Sonnet/Sonata, An Evening with Robert Hass, Jonathan Biss, and Heather McHugh

November 23, 2012 by Iskra Leave a Comment

Piano And Butterfly WingsRecently I had the pleasure of attending an elegant soiree at the Seattle Asian Art Museum as a guest of Heather McHugh. McHugh, in case you are unfamiliar with her, is a poet and MacArthur fellow, as well as recipient of a Stranger Genius award. Part of McHugh’s genius manifests as generosity. This evening’s offering of intensely beautiful culture came in the service of Caregifted, her charitable organization devoted to offering relief and deep respite to the exhausted and over-extended caregivers among us.

Many of us know someone, (or we may ourselves be) in the position of giving care to a permanently disabled person. Often this job is a 24 hour commitment and unpaid, as the person is a loved one, relative, child or spouse of the caregiver. The job is life-long, and it can be unrelenting. Each year Caregifted gives some of these people a week of time and inspiration and rest in a beautiful location. The program is a pilot at this time and it is McHugh’s hope that the idea will spread and that other organizations will form to do the same thing.
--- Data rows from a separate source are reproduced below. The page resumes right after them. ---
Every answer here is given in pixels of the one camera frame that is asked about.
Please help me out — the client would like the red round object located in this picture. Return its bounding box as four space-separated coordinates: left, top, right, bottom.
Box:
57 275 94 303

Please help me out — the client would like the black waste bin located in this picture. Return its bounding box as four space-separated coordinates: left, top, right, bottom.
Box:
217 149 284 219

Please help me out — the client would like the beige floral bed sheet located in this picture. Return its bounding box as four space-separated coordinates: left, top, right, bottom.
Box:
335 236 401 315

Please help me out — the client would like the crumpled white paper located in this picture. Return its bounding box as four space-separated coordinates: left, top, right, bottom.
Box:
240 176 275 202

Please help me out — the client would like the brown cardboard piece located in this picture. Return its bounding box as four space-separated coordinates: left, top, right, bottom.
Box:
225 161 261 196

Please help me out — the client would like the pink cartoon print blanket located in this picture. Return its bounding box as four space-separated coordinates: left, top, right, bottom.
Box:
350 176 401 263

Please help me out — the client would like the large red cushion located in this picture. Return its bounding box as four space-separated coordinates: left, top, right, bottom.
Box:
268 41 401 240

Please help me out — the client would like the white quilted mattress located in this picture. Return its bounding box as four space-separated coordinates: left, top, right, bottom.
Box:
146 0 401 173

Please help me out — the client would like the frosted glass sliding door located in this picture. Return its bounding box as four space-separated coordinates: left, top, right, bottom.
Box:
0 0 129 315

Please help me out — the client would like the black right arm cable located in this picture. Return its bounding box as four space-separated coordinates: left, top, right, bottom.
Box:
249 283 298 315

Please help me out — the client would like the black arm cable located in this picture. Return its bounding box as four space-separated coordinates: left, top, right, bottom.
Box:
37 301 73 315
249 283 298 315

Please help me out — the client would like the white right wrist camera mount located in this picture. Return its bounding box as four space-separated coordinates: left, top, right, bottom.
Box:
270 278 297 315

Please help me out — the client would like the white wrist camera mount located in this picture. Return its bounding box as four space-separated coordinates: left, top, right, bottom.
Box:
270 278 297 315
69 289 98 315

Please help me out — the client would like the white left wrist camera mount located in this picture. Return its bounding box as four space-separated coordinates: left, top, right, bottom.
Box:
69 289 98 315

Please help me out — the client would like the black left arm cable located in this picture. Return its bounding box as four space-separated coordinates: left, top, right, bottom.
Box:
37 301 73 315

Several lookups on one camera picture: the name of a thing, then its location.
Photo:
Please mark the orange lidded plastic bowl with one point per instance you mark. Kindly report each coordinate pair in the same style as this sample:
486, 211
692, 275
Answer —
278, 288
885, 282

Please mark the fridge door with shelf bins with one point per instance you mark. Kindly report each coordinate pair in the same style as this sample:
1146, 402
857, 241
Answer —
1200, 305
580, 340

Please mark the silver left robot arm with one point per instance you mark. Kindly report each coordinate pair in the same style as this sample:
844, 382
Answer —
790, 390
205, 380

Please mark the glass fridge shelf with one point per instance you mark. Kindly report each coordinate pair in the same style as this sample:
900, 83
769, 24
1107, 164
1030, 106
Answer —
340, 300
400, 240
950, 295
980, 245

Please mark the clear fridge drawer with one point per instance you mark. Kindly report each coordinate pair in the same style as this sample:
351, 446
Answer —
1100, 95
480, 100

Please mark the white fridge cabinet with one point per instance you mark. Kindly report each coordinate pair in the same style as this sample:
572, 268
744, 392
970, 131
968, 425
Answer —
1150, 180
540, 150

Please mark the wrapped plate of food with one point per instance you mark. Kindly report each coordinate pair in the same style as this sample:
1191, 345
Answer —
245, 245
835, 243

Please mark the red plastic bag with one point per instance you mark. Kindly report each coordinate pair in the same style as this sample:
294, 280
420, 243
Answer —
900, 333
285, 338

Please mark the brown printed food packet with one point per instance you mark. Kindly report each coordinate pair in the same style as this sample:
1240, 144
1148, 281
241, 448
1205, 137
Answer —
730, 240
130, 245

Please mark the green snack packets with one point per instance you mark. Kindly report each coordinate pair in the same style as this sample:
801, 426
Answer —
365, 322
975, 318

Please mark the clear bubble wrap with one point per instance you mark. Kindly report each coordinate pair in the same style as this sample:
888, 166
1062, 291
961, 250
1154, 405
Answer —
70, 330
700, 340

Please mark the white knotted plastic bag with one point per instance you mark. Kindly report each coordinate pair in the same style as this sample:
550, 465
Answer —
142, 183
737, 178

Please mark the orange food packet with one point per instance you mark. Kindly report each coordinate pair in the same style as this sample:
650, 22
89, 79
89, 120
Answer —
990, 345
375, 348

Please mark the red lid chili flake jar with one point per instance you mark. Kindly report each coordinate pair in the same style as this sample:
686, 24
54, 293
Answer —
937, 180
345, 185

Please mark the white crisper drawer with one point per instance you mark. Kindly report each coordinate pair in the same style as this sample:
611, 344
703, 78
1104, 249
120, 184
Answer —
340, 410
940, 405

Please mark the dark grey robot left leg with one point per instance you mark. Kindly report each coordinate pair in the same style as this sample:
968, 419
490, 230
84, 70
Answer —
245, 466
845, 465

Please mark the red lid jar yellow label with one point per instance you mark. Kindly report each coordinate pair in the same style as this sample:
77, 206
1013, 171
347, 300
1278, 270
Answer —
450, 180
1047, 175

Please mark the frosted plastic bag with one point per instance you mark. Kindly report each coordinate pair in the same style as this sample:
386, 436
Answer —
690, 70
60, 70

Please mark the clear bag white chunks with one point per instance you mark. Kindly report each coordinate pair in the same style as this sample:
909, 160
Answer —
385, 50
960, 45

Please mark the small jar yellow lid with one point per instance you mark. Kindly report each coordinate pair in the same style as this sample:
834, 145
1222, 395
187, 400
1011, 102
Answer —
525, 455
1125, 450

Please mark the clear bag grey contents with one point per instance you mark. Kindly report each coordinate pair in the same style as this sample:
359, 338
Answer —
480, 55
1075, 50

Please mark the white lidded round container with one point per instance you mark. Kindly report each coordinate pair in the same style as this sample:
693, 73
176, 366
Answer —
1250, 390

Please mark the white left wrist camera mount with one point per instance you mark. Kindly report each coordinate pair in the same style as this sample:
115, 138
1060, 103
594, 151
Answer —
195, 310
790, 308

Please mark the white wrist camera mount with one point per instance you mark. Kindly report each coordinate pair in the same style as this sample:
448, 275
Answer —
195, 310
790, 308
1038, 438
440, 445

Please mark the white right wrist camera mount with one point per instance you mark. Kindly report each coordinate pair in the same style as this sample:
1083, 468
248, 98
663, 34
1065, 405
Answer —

Among all the thousands of charitable organizations in the world, this cause could seem small–until you consider just what the unpaid life-long volunteer contributes to the greater social fabric by doing this. Imagine, for a moment, all of the disabled, in whatever capacity, mental or physical, suddenly without a caretaker, how we would function as a society. Most of us do not have the skills, much less the compassion, to care for people we do not know with autism, or alzheimers, or wheelchair bound– and those who step in and step up provide a sometimes invisible, powerful and indispensable thread in the fabric of our society. Caregifted’s week of time says, “We see you. Thank you! And may you restore your spirit.”

Robert Hass Reading

Only a poet with an unusual mind would conceive this project, and then present an evening of such enchantment in its service. Robert Hass took the stage to read both his own work and poems about art and music. I have searched in vain online for his conversation with Modigliani–startling, eloquent, and please somebody tell me when it is published! Following him, Jonathan Biss played the Steinway and convinced me I may never have heard the piano played before. I sat ten feet from the stage, and my tendency towards cultural narcolepsy did not have a chance. I quite literally felt chills up and down my spine.

The PianistPhotographs © Iskra Johnson (i-phone)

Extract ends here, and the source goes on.